Removal of heavy metals from artificial metals contaminated water samples based on micelle-templated silica modified with pyoverdin I.

The micelle-templated silica (MTS) was firstly chemically modified with 3-glycidoxypropyl-trimethoxysilane (GPTMS) before immobilized with pyoverdin I. The characteristics of pyoverdin I-anchored onto the modified MTS were investigated using fluorescence, infrared spectra and scanning electron microscopy. The specific surface area of all materials was calculated by Brunauer, Emmett and Teller (BET) method using nitrogen isotherm adsorption data. As the results, the surface area of commercial silica gel decreased from 609.2 to 405.4 m2/g, it indicated that the pyoverdin I could be immobilized onto the surface of silica solid support. This adsorbent was used for extraction of Fe(III), Cu(II), Zn(II), and Pb(II) in artificial metals contaminated water. Experimental conditions for effective adsorption of trace levels of metal ions were optimized with respect to different experimental parameters using batch procedure.
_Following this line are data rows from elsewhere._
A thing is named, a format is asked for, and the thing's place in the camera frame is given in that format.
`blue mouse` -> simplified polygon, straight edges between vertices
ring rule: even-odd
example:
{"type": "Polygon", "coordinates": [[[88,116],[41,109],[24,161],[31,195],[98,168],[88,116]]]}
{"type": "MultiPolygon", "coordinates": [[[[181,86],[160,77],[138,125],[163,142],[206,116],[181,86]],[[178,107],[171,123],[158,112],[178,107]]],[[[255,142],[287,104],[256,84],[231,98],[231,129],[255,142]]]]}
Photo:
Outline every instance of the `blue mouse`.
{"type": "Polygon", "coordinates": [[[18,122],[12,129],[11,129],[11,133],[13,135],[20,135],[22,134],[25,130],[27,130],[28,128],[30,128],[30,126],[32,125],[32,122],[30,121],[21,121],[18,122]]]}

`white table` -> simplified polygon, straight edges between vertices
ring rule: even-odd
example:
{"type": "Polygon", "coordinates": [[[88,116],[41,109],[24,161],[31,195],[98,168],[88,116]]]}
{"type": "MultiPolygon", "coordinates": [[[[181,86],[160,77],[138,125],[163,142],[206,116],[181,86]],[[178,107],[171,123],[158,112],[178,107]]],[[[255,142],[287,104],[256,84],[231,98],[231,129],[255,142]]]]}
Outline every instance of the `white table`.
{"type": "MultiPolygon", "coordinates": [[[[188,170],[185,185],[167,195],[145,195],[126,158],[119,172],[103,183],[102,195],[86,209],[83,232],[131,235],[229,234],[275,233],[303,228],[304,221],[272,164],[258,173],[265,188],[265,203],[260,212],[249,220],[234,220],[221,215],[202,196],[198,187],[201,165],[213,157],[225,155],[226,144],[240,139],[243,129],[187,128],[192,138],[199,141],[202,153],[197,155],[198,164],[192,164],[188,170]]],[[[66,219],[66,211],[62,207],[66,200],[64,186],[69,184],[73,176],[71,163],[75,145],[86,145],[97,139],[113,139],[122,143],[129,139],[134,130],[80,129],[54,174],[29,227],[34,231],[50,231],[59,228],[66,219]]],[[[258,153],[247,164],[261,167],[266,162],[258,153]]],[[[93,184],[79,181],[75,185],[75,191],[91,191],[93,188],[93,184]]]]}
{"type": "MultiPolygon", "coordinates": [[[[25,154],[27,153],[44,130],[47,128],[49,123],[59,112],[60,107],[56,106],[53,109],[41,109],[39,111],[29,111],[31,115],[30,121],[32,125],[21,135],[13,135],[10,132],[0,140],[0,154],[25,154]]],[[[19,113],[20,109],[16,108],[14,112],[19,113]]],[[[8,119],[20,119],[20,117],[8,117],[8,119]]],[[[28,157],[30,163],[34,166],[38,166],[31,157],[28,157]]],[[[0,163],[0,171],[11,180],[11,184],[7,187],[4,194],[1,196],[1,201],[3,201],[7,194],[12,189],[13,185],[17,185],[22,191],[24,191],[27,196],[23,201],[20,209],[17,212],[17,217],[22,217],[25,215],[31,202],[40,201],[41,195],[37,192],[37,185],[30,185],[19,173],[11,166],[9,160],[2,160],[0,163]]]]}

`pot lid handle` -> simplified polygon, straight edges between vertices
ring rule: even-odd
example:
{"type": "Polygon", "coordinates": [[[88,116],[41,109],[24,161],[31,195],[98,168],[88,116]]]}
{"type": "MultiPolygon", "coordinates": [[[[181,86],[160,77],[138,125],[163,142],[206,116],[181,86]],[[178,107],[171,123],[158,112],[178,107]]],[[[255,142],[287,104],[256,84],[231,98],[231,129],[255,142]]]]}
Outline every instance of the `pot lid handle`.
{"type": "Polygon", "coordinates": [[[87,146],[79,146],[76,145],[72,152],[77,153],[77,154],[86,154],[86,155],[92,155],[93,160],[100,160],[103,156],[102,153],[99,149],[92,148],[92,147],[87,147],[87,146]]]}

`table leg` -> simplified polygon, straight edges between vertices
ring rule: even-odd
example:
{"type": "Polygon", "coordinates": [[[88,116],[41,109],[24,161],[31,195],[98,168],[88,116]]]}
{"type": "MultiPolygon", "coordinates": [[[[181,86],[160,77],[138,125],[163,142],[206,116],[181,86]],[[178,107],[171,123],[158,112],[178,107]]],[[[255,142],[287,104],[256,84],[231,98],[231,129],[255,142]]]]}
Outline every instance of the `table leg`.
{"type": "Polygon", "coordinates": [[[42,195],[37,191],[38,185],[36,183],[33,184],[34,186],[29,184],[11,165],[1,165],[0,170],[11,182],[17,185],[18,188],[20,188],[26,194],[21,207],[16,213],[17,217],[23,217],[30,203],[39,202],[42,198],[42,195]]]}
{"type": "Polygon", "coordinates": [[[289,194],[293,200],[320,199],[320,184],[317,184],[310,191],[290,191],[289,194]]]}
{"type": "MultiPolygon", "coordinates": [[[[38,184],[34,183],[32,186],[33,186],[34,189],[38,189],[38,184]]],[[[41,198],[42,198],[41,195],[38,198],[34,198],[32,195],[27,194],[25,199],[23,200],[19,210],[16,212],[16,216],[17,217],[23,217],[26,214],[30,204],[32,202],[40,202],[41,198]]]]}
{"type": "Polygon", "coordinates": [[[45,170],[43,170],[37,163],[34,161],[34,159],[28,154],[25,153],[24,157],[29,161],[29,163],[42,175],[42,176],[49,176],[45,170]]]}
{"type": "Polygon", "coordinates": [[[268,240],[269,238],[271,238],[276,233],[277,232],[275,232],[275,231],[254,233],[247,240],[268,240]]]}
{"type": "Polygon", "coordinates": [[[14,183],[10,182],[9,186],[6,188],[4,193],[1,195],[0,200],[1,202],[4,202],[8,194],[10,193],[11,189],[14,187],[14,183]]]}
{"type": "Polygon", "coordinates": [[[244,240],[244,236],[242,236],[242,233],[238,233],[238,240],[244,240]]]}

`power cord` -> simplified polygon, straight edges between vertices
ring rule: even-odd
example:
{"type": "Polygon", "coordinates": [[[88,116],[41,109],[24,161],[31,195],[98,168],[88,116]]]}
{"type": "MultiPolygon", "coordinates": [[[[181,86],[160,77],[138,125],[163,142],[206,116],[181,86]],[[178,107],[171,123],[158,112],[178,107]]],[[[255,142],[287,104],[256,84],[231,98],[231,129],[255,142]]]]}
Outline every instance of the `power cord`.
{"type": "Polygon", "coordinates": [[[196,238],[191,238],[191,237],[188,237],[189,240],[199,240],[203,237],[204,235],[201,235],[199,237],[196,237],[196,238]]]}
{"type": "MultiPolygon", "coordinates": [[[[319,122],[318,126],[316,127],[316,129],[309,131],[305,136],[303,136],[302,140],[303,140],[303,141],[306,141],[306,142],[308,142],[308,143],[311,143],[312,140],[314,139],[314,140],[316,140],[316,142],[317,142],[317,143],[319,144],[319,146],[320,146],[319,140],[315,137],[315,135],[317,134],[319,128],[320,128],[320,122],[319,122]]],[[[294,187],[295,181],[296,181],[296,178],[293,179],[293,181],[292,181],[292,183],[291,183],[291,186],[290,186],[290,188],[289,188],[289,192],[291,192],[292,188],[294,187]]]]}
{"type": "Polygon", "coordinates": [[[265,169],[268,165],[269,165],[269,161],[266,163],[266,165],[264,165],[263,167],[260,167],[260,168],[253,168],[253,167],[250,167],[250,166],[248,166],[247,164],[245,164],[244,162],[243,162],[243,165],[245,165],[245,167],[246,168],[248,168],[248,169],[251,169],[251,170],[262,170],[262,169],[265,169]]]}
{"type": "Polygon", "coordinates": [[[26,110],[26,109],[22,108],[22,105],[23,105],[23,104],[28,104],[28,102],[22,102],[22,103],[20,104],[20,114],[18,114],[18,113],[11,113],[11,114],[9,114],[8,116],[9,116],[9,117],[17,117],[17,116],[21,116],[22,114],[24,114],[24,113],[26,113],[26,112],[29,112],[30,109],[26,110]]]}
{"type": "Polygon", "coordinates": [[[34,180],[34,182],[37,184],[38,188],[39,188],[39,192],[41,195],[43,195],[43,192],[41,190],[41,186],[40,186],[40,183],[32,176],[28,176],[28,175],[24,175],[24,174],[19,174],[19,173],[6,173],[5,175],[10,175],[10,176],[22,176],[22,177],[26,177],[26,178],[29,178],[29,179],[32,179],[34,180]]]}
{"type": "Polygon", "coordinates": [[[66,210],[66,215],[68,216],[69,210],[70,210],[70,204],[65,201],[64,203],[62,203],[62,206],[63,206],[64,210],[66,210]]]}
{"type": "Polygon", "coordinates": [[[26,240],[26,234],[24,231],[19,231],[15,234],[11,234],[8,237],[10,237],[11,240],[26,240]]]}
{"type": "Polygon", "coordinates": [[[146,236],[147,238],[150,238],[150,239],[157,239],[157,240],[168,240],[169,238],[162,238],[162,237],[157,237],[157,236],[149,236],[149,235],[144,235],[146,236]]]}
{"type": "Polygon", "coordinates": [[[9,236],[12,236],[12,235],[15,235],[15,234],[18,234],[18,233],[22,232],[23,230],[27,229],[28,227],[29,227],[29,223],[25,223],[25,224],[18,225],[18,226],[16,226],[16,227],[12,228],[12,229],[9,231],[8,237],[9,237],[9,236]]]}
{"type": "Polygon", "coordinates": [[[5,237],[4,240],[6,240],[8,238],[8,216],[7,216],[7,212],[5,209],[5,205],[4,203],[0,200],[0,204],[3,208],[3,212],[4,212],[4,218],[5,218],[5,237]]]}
The optimum pH value for the removal of metal ions simultaneously on this adsorbent was 4.0. Complete desorption of the adsorbed metal ions from the adsorbent was carried out using 0.25 mol/L of EDTA. The effect of different cations and anions on the adsorption of these metals on adsorbent was studied and the results showed that the proposed adsorbent could be applied to the highly saline samples and the sample which contains some transition metals.